Dos amigos, una nave y muchos palés: la historia de Titáns, el primer láser tag de la comarca
SANTIAGO
Dos treintañeros de Teo, Diego Penas y Martín Pérez, están detrás de la propuesta
29 mar 2026 . Actualizado a las 05:00 h.Se acabó lo de jugar al paintball y acabar manchado y dolorido como un mapache en una tienda de pintura. A la comarca compostelana llegó la nueva moda de los juegos deportivos que recrean guerras a dos bandos, el láser tag, que sustituye las balas de colores por tecnología infrarroja, limpia y menos lesiva. En Montouto abrieron hace justo un año una nave dedicada a ello dos treintañeros de Teo aficionados a la adrenalina. Diego Penas, de Os Tilos, y Martín Pérez, de Recesende, son amigos desde el instituto. «Solemos ir de vacaciones juntos, tenemos muy buena relación y nos gustan mucho las actividades de aventura, tipo karts, paintball... todo lo que surja. Probamos el láser tag en el verano del 2023 y, un poco en broma, comentamos que había que montar algo así en la zona de Santiago. Lo que surgió como una broma al principio se convirtió en una realidad. Y abrimos Titáns Laser Tag el 1 de marzo del año pasado. Lo que más trabajo nos dio fue encontrar un buen local, con muchos metros cuadrados y sin columnas, que nos permitiese llevar a cabo nuestra idea tal y como queríamos», relata Diego.
Él hizo el antiguo ciclo superior de Técnico Superior en Animación de Actividades Físicas y Deportivas (TAFAD). Su socio, estudió Fotografía en la escuela Mestre Mateo y compagina actualmente esta profesión —como autónomo— junto con la empresa de ocio que pone a prueba las habilidades de los contrincantes en la batalla. Los jugadores llevan un arma con una marcadora —hay distintos tipos, según el tipo de partida, de unos 7 minutos cada una, y una duración total del juego de una o dos horas— y una diadema receptora en la cabeza.
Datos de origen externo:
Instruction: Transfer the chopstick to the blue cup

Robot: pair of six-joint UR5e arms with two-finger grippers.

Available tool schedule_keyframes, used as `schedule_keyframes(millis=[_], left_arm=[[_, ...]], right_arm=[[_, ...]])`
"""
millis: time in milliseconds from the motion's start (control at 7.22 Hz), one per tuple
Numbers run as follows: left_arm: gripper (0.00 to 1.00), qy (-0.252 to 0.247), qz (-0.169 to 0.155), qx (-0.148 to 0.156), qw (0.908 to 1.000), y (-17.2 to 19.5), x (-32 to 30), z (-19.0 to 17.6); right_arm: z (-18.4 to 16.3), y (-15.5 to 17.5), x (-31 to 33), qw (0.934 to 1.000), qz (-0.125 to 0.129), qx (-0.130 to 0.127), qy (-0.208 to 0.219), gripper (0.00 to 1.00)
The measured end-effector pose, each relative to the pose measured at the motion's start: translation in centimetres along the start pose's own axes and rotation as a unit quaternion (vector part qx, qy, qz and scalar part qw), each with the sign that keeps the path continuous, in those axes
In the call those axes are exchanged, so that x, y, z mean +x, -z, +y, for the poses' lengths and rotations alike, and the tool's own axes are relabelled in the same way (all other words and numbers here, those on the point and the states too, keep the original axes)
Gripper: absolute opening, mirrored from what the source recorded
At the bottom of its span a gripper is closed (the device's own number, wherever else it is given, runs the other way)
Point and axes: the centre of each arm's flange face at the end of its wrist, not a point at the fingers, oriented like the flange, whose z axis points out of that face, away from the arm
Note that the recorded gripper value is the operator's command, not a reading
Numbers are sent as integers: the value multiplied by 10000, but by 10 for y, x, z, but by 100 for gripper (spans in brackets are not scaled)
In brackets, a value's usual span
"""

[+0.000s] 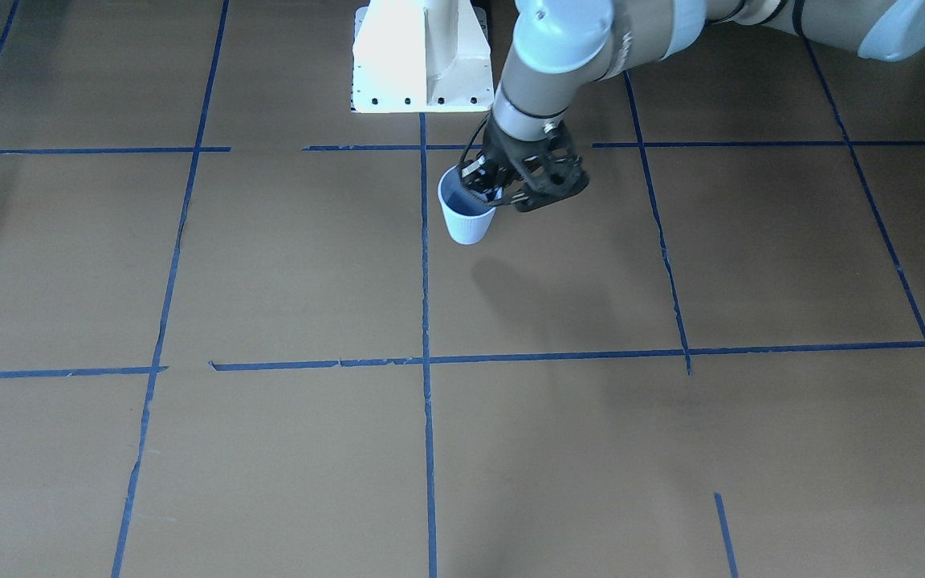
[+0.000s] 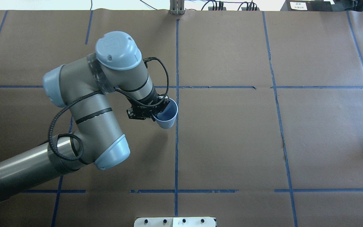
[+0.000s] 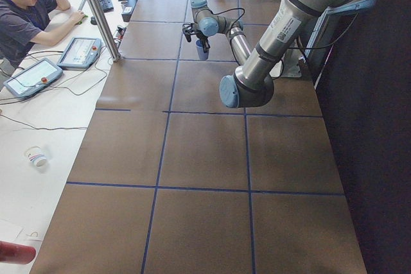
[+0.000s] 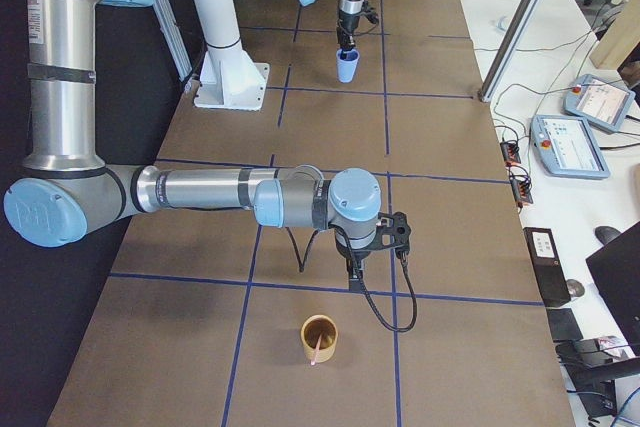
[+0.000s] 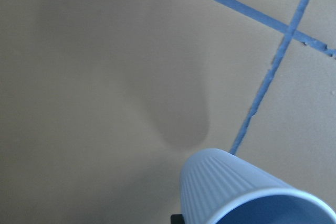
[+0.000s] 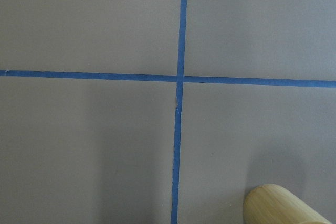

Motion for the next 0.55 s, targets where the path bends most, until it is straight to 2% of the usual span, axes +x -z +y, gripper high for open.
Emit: schedule_keyframes(millis=[554], left_arm=[[7, -115, 39, -55, 9999, -25, 9, 11]], right_arm=[[0, 1, -1, 10000, -2, 13, 13, 100]])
A partir de ahí, entra en juego el trabajo en equipo, la sangre fría, la comunicación y astucia para abatir a los rivales.
Como escenario, hay 750 metros cuadrados repletos de obstáculos y escondrijos en los que refugiarse del láser ajeno, cual mosca que huye del insecticida. «Los decorados los montamos entre los dos, con la ayuda de nuestros padres: pintamos entera la nave, pedimos a conocidos palés y bidones, otro que tenía un coche parado nos lo regaló y lo convertimos en un vehículo policial...», explican los dueños de Titáns, donde trabajan siempre con reserva previa (los grupos han de ser un mínimo de 6 personas y un máximo de 14) y la alta demanda obliga a reservar con una antelación para el fin de semana de al menos 15 días.
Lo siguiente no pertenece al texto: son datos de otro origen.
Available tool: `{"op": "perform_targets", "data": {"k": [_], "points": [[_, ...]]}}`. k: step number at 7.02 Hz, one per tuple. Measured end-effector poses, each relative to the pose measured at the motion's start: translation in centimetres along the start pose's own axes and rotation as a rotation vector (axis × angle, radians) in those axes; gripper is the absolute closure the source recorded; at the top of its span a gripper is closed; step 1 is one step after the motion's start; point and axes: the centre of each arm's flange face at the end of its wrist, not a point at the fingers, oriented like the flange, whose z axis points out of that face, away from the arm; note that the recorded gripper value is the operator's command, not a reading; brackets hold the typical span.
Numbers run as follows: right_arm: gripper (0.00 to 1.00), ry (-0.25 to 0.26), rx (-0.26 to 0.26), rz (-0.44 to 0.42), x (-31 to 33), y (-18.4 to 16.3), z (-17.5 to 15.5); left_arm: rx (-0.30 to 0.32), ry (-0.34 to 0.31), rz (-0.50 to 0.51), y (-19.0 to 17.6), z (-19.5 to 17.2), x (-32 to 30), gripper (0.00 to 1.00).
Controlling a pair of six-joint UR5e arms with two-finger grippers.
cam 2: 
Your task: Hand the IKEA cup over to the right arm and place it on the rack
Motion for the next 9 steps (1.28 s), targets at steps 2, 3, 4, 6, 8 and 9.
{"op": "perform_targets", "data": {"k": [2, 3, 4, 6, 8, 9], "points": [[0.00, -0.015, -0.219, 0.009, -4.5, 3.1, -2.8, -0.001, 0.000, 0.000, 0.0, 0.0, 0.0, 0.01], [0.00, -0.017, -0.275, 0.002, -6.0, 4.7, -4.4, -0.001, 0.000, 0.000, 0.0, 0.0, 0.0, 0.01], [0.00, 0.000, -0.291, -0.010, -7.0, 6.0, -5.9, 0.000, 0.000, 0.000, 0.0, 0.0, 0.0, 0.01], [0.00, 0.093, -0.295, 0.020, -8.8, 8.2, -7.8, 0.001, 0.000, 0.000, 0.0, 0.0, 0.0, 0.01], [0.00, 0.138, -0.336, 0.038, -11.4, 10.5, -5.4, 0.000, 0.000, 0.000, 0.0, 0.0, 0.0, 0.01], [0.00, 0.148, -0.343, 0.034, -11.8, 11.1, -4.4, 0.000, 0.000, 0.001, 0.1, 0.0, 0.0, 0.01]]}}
Constatan Diego y Martín que la respuesta de la gente superó sus expectativas: «Estamos súper contentos. Viene gente de toda la comarca, incluso de Noia, Muros y otros sitios. Algunos ya han estado aquí seis o siete veces en el último año. Lo que más nos ha funcionado es el boca a boca y, lo que muchos aún no saben, es que también ofrecemos la posibilidad de llevar los equipos fuera y desarrollar la actividad en otro sitio, en una casa rural, parque o finca privada».